The U.S. Olympic Committee opened its current training facility in town in 1989.

Steve Holcomb, the current world and Olympic four-man bobsled champion, said, "Lake Placid is such a small town -- so far out of the way -- but it's so Olympic and so big. They have done a great job. The 'Miracle on Ice' -- they took that and ran with it. They have the Olympic Training Center there and they work really, really hard to make sure they maximize what they have there."

The culture in Lake Placid -- families and volunteers committed to winter sports -- also stands as a key part of why this little town so far out of the way remains hugely relevant in Olympic circles.

Simply put, you grow up here with the Olympic Games in mind. Billy Demong, a gold and silver medalist at the Vancouver Games in the Nordic combined, made his first Olympic team at the Nagano 1998 Games, when he was just 17.

Lowell Bailey and Tim Burke have both been to the 2006 and 2010 Games in biathlon, and are aiming for Sochi in 2014; Bailey is from Lake Placid, Burke from Paul Smiths, a hamlet a few miles to the northwest.

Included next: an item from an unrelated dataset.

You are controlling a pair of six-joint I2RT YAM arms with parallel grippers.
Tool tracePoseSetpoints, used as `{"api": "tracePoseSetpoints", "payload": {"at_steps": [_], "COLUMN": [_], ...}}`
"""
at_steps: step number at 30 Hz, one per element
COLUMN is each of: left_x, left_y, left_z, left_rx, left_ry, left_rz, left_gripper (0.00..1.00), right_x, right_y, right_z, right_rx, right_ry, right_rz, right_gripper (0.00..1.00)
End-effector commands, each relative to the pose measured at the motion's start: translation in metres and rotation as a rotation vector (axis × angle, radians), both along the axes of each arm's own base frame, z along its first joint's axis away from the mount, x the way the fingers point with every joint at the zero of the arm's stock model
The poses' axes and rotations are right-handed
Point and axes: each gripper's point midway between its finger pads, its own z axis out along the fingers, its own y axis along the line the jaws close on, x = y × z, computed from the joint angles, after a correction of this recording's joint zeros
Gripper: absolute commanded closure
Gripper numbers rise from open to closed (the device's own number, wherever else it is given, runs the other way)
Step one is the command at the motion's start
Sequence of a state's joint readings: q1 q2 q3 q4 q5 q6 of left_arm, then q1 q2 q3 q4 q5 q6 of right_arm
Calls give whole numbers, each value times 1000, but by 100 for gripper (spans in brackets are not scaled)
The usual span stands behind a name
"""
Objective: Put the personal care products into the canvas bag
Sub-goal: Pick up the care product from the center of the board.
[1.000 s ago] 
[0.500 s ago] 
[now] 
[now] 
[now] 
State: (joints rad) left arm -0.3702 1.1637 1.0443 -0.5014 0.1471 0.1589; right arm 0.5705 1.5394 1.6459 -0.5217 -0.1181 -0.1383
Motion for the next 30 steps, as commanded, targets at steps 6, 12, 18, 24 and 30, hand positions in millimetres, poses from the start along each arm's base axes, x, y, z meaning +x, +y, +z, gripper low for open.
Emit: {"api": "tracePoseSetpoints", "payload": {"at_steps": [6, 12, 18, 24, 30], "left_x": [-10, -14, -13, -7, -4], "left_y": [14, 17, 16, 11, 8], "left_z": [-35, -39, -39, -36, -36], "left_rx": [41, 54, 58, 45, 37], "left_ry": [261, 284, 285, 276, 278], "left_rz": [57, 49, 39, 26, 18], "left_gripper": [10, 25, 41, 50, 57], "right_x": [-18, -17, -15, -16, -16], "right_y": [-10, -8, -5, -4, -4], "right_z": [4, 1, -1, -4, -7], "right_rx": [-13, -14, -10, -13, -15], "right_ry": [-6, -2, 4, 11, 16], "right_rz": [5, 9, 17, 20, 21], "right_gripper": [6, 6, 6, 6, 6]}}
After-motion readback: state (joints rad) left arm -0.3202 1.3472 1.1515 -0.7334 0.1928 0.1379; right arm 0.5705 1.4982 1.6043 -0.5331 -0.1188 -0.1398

"Growing up in Lake Placid," Bailey said, "you are surrounded by people at every step of the Olympic journey, the Olympic path. There are gold medalists who live in town. There are people who have gotten an Olympic medal and come back to town. You have the Olympics from the organizational standpoint. There is everything in between. There were athletes ahead of us. Billy Demong was the first of us … that was something we saw. You saw what was possible, and that made it so much more motivating."

Echoed Burke, "Growing up around Lake Placid, it seems so much more attainable. In other towns, it's something you might see on TV every four years. For us -- it's something we live every day."